If that seems like a lot of work, just think about how much work it would have been to do all the work this package does for you, or how much time went in to writing these functions ... it is more than I'd like to admit!
## Senamhi terms of use
Senamhi's terms of use are [here](http://senamhi.gob.pe/?p=terminos_condiciones), but as of writing that link was redirecting to the Senamhi home page. An archived version is available [here](https://web.archive.org/web/20170822092538/http://senamhi.gob.pe/?p=terminos_condiciones). The terms allow for the free and public access to information on the Senamhi website, in both for-profit and non-profit applications. However, Senamhi stipulates that any use of the data must be accompanied by a disclaimer that Senamhi is the proprietor of the information.

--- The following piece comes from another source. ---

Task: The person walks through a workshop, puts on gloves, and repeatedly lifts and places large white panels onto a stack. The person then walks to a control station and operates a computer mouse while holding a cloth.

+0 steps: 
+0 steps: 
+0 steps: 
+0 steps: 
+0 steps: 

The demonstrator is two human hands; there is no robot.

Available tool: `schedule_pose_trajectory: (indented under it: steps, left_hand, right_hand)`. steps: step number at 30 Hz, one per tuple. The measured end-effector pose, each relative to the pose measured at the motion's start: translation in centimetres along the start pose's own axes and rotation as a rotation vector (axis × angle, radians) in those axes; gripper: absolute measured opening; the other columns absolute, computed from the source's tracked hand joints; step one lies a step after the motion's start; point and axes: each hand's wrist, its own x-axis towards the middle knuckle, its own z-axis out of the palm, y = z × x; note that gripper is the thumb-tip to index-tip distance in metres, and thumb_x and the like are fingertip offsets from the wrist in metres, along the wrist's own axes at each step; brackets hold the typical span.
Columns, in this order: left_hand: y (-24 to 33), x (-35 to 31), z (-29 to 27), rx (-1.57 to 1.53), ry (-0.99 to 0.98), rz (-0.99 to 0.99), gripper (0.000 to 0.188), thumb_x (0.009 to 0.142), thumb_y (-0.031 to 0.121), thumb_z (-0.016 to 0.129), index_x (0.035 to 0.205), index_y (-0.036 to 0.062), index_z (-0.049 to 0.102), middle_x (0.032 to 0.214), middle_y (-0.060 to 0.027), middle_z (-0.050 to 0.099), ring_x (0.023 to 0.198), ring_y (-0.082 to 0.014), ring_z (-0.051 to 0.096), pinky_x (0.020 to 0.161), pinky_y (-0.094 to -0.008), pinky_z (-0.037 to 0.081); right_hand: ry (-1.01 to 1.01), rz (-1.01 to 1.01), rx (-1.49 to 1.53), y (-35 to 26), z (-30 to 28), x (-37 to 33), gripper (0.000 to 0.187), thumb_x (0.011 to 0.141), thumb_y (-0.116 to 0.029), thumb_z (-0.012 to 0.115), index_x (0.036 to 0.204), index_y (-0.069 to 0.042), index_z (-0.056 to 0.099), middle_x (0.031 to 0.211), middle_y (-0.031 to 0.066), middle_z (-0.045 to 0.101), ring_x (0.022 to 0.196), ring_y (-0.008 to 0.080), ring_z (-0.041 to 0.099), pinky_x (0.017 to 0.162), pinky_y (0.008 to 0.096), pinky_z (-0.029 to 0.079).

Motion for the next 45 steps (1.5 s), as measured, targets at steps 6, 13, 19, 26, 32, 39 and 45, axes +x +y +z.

The following text is recommended (official text in Spanish):
- **Official Spanish:** _Información recopilada y trabajada por el Servicio Nacional de Meteorología e Hidrología del Perú. El uso que se le da a esta información es de mi (nuestra) entera responsabilidad._
- **English translation:** This information was compiled and maintained by Peru's National Meteorology and Hydrology Service (Senamhi). The use of this data is of my (our) sole responsibility.
A message similar to the English message above is printed to the R console whenever the package is loaded.